Filter these entries so that only lines with the word "latch" remain.

====

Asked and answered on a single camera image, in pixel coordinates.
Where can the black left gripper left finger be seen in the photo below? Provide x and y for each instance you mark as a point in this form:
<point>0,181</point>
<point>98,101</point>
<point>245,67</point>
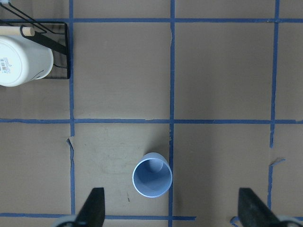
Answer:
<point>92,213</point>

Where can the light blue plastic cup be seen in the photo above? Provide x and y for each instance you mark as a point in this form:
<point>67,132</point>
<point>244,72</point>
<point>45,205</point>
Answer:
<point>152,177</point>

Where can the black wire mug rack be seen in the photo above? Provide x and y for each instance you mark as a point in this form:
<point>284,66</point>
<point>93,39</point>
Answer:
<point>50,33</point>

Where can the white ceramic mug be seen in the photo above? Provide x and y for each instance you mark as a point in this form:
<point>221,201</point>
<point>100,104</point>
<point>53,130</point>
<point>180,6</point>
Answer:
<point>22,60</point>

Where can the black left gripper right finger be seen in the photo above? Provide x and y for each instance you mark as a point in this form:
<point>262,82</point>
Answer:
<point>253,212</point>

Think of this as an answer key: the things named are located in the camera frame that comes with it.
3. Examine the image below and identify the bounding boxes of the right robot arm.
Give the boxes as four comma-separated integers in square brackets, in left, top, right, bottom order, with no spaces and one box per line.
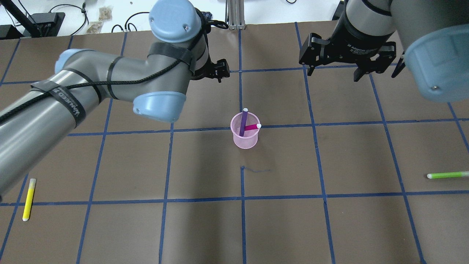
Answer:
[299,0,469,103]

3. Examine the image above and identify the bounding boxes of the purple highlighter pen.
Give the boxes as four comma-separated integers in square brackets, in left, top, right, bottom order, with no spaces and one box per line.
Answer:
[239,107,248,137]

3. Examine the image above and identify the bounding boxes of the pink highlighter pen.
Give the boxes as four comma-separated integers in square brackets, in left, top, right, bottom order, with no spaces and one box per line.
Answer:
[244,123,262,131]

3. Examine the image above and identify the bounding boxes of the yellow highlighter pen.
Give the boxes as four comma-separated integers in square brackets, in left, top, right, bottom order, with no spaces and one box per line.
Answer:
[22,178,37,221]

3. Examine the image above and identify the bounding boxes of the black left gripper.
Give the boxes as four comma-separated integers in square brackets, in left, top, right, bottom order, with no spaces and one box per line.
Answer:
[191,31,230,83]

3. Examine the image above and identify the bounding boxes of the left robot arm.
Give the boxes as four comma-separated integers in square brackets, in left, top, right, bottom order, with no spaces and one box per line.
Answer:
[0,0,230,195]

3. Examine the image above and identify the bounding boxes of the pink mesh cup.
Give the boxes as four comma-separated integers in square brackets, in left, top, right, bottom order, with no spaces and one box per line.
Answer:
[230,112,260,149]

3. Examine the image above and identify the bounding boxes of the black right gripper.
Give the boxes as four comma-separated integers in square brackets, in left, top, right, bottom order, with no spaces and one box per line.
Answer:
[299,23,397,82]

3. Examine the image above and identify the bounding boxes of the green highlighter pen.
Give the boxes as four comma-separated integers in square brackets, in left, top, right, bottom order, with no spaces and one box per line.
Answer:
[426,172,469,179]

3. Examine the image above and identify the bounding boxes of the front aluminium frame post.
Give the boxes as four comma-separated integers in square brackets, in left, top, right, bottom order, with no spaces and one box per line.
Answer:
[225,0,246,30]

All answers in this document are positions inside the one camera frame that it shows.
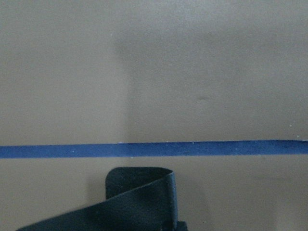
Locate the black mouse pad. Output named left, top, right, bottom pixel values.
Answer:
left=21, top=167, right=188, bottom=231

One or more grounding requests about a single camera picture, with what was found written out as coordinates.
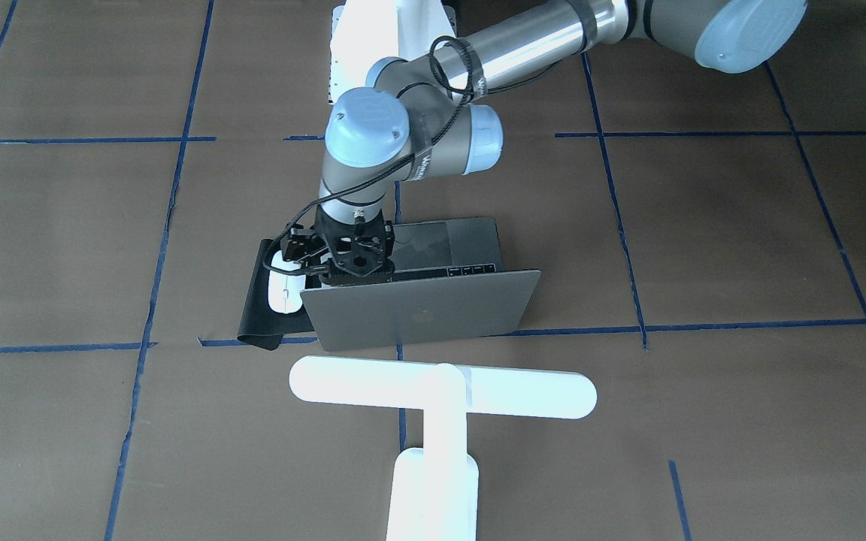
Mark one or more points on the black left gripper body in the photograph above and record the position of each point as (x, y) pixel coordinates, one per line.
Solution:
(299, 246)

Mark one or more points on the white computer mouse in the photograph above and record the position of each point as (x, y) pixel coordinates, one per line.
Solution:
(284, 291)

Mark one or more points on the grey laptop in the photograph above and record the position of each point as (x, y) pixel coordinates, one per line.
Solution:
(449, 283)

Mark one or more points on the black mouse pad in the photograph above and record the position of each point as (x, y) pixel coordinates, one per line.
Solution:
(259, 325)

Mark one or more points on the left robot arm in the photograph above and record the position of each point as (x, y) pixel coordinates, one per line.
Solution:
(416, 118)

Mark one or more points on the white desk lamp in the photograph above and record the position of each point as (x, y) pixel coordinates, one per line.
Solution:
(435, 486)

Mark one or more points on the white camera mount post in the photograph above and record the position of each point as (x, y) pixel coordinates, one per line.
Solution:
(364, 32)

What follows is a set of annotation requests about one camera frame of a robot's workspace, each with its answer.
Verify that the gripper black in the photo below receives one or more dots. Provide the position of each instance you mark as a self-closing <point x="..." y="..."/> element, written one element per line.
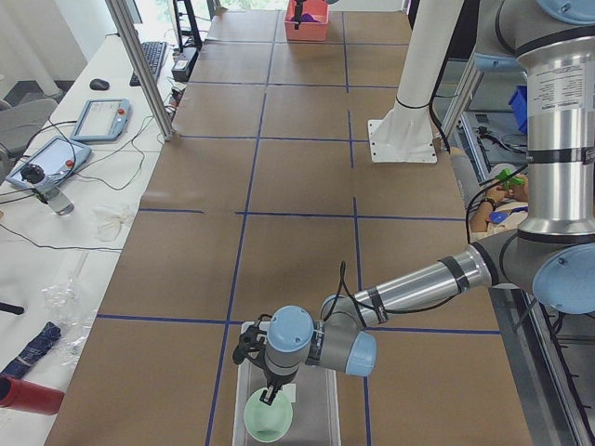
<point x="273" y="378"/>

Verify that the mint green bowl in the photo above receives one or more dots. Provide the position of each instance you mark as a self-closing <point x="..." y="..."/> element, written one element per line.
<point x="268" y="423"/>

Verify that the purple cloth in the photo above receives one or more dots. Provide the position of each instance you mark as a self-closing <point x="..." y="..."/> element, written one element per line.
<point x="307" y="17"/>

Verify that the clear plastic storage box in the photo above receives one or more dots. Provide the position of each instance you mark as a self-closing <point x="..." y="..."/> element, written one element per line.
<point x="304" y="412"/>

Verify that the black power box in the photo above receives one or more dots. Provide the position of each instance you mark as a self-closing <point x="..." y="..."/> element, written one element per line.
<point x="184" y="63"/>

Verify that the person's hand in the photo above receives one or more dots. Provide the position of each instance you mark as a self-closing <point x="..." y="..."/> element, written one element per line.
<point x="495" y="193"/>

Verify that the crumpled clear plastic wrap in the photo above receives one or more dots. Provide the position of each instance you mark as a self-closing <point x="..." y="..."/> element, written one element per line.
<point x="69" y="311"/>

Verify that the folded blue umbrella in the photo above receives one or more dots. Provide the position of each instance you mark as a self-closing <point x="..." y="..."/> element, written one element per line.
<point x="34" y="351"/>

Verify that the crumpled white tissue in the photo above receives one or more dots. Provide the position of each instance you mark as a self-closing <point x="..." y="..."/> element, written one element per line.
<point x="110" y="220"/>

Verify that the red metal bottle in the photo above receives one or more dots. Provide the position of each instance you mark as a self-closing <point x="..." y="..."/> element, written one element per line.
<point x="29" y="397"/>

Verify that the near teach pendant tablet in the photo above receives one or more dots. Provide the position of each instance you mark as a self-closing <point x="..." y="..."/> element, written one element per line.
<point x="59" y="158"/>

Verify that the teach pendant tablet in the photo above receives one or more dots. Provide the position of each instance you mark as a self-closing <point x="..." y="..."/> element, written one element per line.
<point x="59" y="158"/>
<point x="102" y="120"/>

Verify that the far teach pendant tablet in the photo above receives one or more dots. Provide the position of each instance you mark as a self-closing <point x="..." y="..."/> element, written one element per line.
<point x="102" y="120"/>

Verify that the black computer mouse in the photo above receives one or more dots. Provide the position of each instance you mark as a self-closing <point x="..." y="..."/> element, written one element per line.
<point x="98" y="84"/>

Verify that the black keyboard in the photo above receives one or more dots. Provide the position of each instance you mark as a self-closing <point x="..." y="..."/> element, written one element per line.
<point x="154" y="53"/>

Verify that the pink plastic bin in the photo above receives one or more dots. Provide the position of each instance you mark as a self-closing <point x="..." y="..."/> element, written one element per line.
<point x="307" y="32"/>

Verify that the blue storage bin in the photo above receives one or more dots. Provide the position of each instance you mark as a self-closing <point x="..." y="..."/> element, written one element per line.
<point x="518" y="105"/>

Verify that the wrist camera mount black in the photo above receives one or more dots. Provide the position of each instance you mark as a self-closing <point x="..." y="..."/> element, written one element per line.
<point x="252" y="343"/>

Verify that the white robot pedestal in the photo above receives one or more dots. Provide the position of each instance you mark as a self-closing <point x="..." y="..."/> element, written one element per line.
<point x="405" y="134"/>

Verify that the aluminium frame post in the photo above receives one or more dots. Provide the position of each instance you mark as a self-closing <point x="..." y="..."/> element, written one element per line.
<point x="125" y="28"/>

====

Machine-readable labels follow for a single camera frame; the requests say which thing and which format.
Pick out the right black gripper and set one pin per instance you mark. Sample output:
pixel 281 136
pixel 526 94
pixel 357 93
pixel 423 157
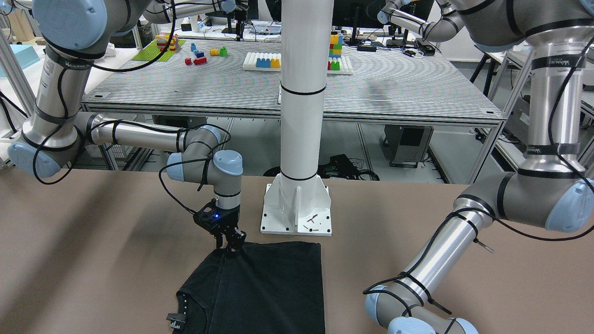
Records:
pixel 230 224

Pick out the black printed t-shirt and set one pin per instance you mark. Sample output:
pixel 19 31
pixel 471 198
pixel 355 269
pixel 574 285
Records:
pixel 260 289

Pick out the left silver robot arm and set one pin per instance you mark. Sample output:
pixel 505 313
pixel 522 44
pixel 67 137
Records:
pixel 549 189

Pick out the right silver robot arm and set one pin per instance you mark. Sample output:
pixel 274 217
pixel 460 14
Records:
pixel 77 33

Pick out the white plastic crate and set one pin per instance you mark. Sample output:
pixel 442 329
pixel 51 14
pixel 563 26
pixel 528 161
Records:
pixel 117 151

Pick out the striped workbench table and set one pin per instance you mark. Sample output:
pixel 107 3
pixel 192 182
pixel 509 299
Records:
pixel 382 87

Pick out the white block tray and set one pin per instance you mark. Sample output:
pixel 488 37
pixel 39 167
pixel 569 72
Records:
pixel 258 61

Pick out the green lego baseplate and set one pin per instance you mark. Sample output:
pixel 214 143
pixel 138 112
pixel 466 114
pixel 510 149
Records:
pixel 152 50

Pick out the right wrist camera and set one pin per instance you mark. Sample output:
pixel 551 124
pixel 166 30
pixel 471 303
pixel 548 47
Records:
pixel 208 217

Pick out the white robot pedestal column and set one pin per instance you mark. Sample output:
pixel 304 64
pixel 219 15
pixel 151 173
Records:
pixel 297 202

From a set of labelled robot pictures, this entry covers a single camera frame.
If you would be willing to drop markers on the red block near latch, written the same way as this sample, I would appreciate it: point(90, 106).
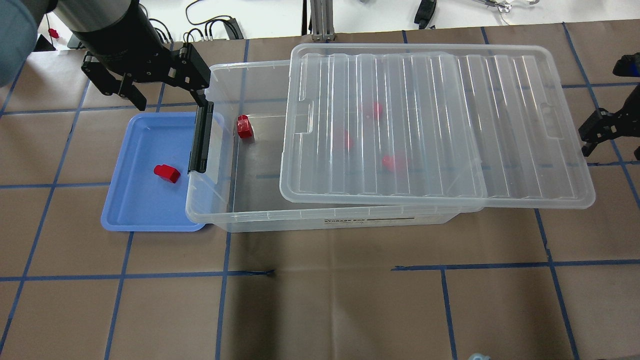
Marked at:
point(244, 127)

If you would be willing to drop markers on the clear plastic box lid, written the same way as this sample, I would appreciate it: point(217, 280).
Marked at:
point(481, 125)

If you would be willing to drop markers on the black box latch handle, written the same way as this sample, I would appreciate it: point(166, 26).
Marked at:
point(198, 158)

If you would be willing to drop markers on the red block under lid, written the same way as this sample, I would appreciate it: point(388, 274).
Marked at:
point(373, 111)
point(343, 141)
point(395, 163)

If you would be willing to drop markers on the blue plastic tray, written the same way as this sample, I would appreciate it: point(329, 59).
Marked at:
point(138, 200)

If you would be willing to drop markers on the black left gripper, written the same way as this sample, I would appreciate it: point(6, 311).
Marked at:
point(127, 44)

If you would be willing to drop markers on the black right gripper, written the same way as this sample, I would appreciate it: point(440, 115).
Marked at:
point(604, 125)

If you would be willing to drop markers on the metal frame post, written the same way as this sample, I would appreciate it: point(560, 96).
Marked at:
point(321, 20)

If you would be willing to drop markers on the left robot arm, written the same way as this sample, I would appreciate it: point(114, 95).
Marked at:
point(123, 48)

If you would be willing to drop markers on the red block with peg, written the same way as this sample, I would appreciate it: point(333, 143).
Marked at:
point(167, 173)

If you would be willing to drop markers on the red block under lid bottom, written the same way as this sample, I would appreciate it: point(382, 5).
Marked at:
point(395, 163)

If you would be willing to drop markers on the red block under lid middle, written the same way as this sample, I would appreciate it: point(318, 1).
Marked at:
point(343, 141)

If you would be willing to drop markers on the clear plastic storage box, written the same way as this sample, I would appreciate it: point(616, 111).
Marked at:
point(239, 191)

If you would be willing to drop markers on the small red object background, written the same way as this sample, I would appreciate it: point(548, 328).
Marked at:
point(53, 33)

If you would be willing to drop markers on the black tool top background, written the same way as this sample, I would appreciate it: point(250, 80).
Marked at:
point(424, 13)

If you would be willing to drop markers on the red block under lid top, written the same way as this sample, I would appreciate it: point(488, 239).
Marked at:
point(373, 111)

====

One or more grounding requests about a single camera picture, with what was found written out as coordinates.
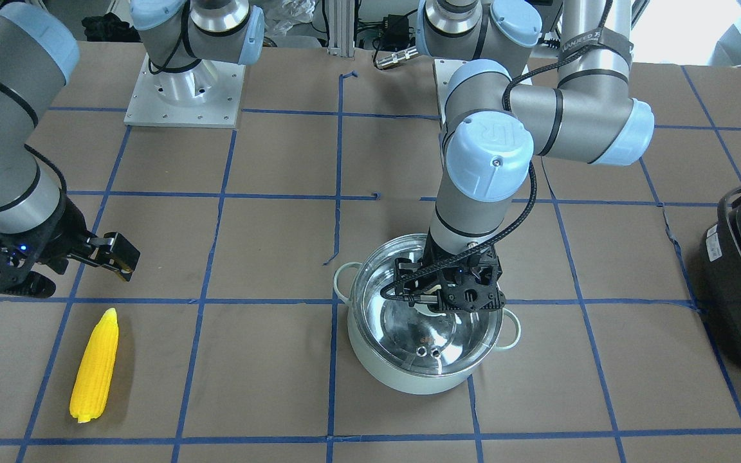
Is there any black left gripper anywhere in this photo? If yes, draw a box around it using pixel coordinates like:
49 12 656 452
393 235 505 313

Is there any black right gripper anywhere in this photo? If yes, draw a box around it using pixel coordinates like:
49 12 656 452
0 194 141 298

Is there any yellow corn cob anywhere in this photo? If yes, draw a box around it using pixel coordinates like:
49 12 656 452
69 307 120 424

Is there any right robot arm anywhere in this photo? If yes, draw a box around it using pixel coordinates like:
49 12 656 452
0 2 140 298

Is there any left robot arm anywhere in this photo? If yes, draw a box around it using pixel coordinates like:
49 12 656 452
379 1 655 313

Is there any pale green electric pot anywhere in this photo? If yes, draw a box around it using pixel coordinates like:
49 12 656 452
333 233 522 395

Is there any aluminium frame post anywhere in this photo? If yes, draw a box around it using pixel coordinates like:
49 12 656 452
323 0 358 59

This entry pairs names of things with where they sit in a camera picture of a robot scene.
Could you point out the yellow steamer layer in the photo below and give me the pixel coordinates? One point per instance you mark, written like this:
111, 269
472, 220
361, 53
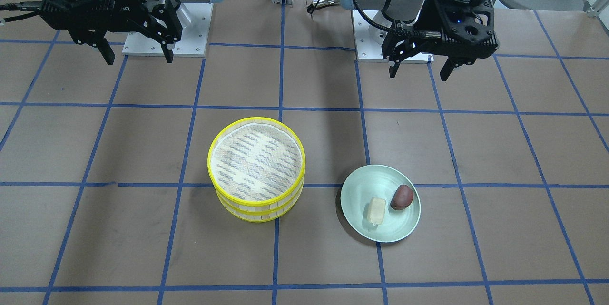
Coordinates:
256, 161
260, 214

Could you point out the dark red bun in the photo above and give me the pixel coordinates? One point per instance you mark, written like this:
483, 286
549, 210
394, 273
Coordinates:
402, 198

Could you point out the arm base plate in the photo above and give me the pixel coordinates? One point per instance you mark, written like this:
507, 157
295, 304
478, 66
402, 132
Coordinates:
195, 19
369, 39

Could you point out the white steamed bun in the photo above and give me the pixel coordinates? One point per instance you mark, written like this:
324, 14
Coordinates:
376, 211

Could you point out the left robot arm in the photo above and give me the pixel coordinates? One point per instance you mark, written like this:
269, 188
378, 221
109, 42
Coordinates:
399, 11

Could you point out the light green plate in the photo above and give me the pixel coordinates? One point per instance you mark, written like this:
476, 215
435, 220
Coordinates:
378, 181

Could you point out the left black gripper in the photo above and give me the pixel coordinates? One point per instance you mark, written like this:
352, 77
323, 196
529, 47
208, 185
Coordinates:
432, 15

====

» Solution to the exercise:
If you would be willing to drop markers on the red block near latch, written the same way as this sample, I would appreciate it: point(90, 106).
If you would be willing to drop markers on the black box latch handle, written the same way as this sample, I would appreciate it: point(166, 26).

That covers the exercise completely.